FIGURE 2. Binary heteromeric associations of overexpressed ArPIKfyve with either Sac3 or PIKfyve, but not of PIKfyve with Sac3.

FIGURE 2

COS cells were doubly transfected with HA-ArPIKfyve + Myc-Sac3 (A), with HA-PIKfyve + Myc-ArPIKfyve (B) or with Myc-PIKfyve + eGFP-Sac3 (C). Fresh RIPA+ lysates were subjected to immunoprecipitations (IP) with the indicated antibodies or nonimmune rabbit IgG. Washed immunoprecipitates were analyzed along with inputs by SDS-PAGE and immunoblotting with the indicated antibodies, with a stripping step in between. Shown are chemiluminescence detections from representative transfection experiments (for each of the panels A, B and C) out of three to nine experiments with similar results.

Both ArPIKfyve and Sac3 are required for efficient heteromeric associations with PIKfyve

Based on data presented in Figs. 1 and 2, showing that ectopically expressed PIKfyve and Sac3 associate only in the presence of overexpressed ArPIKfyve, we considered ArPIKfyve as a candidate intermediary protein, scaffolding the interaction between the two enzymes in the PAS complex. This hypothesis was further supported by our data in several mammalian cell types where endogenous ArPIKfyve was knocked down by siRNAs. As illustrated in Fig. 3A for HEK293 cells, depletion of ArPIKfyve protein (by ~85%20) resulted in markedly lower levels (3 to 4-fold) of both PIKfyve and Sac3, coimmunoprecipitated with anti-ArPIKfyve antibodies, consistent with the key role of ArPIKfyve in organizing the endogenous PAS complex.
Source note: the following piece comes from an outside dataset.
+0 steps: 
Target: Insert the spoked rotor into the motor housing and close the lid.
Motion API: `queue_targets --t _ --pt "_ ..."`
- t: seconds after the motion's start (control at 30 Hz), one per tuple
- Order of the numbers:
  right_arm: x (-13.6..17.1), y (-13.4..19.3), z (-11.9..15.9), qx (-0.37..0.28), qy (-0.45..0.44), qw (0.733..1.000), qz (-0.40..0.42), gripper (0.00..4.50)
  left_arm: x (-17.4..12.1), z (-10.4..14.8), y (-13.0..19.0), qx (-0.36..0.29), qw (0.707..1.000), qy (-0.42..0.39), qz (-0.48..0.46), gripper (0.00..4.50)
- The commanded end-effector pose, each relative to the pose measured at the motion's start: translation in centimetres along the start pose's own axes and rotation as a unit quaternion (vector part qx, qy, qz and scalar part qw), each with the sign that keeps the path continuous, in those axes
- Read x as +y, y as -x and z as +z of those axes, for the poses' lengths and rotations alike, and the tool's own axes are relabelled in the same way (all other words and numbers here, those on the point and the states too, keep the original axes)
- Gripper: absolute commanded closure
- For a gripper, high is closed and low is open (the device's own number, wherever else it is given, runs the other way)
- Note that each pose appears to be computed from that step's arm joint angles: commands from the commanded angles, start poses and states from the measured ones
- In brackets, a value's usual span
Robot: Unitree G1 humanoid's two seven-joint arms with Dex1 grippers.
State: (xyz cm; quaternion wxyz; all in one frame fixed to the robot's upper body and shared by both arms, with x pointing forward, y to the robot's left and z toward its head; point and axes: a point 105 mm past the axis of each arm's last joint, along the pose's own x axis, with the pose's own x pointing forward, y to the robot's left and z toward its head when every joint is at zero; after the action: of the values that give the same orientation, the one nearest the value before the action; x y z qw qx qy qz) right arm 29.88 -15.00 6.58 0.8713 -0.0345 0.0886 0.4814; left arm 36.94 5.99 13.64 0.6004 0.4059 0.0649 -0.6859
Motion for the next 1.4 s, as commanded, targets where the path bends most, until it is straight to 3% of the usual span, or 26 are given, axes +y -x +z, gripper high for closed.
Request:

Intriguingly, however, Sac3 depletion in these cells (by ~68%10) also elicited a decrease of 38±4% (p<0.001; n=3) in endogenous PIKfyve levels that coimmunoprecipitated with ArPIKfyve yet immunoprecipitated ArPIKfyve levels were similar to the control (Fig. 3A; upper panel, lane 3 vs. 1). These data suggest that whereas Sac3 does not directly interact with PIKfyve, as seen in Fig. 2C, it is permissive for an efficient PIKfyve association with ArPIKfyve in the PAS triad. Furthermore, the siRNAs-mediated PIKfyve depletion (by ~90%10) resulted in a marked loss of PIKfyve from the PAS complex yet no significant changes in the ArPIKfyve-Sac3 heteromeric association were noted, as evidenced by the control levels of Sac3 coprecipitated with anti-ArPIKfyve antibodies (Fig. 3A). These data thus demonstrate that ArPIKfyve-Sac3 heteromeric interactions occur in the absence of PIKfyve, and suggest that most likely the ArPIKfyve-Sac3 core is incorporated as a heterodimer in the PAS complex.

FIGURE 3. Sac3 is permissive for PIKfyve-ArPIKfyve heteromeric associations in the PAS complex.

FIGURE 3

(A) HEK293 cells were transfected by electroporation with the specific siRNAs to knockdown the individual endogenous proteins as described in Experimental Procedures. (B) COS cells were doubly or triply transfected with Myc-ArPIKfyve + Myc-Sac3 (lanes 1 and 4), with HA-PIKfyve + Myc-ArPIKfyve + Myc-Sac3 (lanes 2 and 5) or with HA-PIKfyve + Myc-ArPIKfyve (lanes 3 and 6). (A and B) Fresh RIPA+ lysates were immunoprecipitated (IP) with the indicated antibodies. Washed immunoprecipitates plus the indicated inputs were analyzed by SDS-PAGE and immunoblotting with the indicated antibodies, with a stripping step in between. Shown are chemiluminescence detections of a representative experiment out of four (A) or out of six independent transfection experiments (B) with similar results.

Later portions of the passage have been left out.